▶ **PROBLEM STATEMENT**: Copy exactly the lines from the first line of the records below through the line containing "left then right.", including both, and nothing else.

▶ **LISTED ENTRIES**:
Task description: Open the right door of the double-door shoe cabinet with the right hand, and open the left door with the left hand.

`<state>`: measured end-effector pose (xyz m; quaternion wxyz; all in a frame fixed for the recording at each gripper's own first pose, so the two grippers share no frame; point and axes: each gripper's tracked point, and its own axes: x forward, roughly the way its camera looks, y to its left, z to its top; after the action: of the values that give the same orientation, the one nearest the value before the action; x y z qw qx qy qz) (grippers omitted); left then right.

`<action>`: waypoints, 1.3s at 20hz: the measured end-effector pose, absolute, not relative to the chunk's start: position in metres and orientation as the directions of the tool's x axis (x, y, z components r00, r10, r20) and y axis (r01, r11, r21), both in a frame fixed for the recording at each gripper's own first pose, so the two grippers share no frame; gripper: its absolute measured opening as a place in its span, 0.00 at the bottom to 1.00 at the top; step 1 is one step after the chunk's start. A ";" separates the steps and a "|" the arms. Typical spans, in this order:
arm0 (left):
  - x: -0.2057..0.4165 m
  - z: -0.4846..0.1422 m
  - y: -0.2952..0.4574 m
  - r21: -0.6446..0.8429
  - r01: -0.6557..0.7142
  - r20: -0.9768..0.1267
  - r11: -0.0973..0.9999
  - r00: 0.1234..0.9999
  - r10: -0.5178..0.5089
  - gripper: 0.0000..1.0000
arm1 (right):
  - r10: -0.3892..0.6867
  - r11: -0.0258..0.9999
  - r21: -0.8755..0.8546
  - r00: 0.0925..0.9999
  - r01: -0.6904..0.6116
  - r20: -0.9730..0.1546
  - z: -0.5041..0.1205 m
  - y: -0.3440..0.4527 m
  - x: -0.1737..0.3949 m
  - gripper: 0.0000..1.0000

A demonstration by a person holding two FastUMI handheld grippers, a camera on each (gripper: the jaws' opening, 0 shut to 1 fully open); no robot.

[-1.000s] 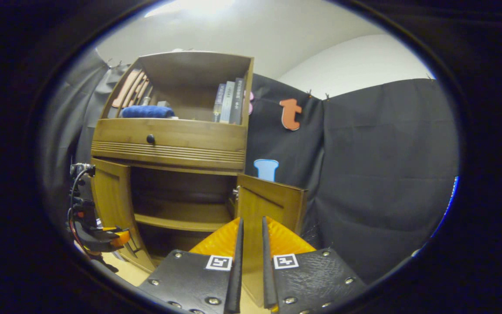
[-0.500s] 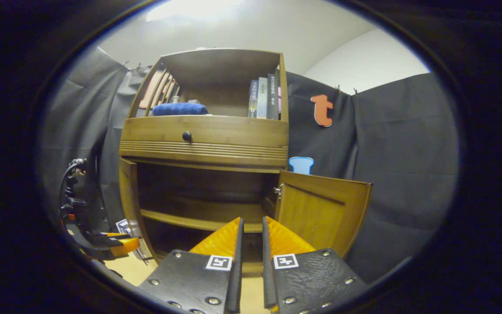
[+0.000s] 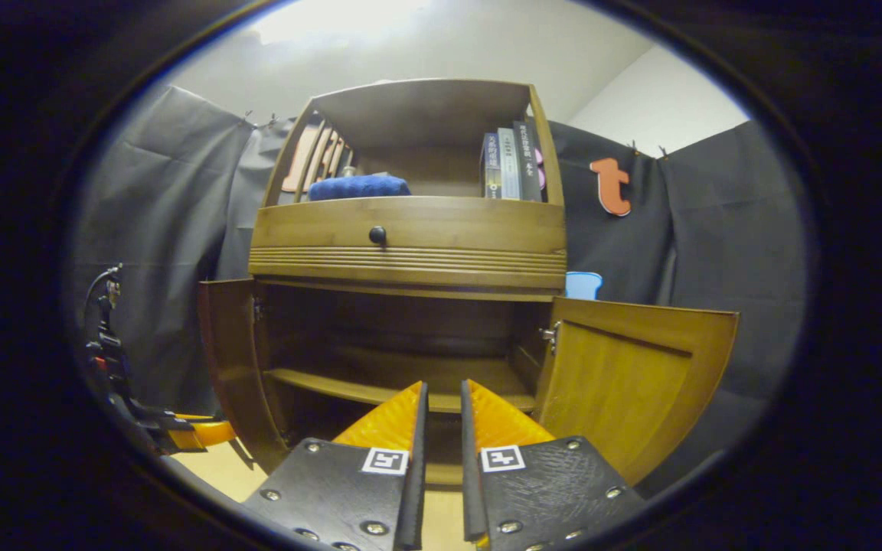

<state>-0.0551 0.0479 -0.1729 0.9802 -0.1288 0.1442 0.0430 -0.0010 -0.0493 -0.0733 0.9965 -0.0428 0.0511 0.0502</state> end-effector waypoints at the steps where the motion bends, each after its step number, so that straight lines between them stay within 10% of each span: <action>1: -0.059 -0.171 0.055 -0.226 -0.136 -0.293 0.964 0.954 0.066 0.31 | 0.112 0.990 -0.075 0.988 -0.120 -0.110 -0.076 -0.044 0.002 0.21; 26: -0.100 -0.144 0.160 -0.055 -0.325 -0.258 0.944 0.918 0.301 0.25 | 0.296 0.954 0.006 0.945 -0.298 -0.136 -0.100 0.021 0.032 0.20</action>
<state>-0.1005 0.1601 -0.1436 0.9781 -0.0483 0.1239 0.1598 0.0323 0.0210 -0.0996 0.9862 -0.0075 0.0676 0.1508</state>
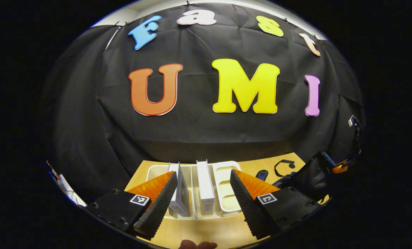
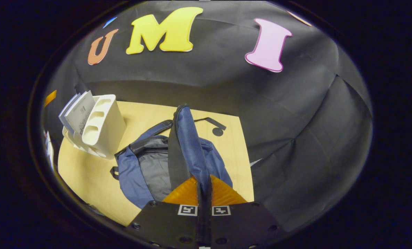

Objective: Open the schoolbag, grab two books from the bookshelf and put them into the schoolbag.

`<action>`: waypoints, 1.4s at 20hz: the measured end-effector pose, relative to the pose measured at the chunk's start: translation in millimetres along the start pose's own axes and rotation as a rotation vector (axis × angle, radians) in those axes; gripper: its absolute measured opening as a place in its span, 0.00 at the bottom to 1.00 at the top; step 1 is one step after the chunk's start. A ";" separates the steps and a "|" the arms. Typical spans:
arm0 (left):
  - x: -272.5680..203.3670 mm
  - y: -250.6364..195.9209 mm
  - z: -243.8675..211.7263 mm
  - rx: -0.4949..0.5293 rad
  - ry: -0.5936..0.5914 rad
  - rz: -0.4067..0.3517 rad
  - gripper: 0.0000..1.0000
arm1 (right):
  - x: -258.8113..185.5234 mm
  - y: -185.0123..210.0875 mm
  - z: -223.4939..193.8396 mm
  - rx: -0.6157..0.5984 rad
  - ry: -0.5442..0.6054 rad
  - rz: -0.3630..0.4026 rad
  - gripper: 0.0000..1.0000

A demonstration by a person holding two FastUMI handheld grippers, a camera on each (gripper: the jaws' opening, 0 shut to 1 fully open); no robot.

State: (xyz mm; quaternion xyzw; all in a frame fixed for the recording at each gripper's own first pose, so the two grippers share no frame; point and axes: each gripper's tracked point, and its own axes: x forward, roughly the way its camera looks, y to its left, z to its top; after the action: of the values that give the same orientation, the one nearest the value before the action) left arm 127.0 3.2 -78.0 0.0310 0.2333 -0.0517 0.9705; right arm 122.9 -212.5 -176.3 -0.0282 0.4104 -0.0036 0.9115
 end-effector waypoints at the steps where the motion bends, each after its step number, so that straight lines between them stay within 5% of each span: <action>1: 6.8 -5.3 -2.5 -0.006 0.043 -0.018 0.97 | 2.2 -3.5 -0.5 0.012 0.011 0.013 0.00; 18: 107.9 -5.8 -69.5 0.052 0.574 -0.010 1.00 | 21.4 -9.2 -10.5 0.012 0.061 0.125 0.00; 28: 117.5 -3.5 -120.0 0.007 0.834 -0.026 0.89 | 20.2 -11.0 -17.8 0.059 0.047 0.147 0.00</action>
State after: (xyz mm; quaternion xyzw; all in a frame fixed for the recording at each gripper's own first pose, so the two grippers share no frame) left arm 176.7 -0.2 -238.4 0.0496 0.6065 -0.0479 0.7921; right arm 123.2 -224.9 -202.7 0.0288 0.4324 0.0505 0.8998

▶ **SOLUTION FOR THIS TASK**:
Task description: Open the right door of the double-door shoe cabinet with the right hand, and open the left door with the left hand.

`<state>`: measured end-effector pose (xyz m; quaternion wxyz; all in a frame fixed for the recording at each gripper's own first pose, so the two grippers share no frame; point and axes: each gripper's tracked point, and its own axes: x forward, roughly the way its camera looks, y to its left, z to its top; after the action: of the values that give the same orientation, the one nearest the value before the action; x y z qw qx qy qz) (grippers omitted); left then right.

The exercise requires no more work.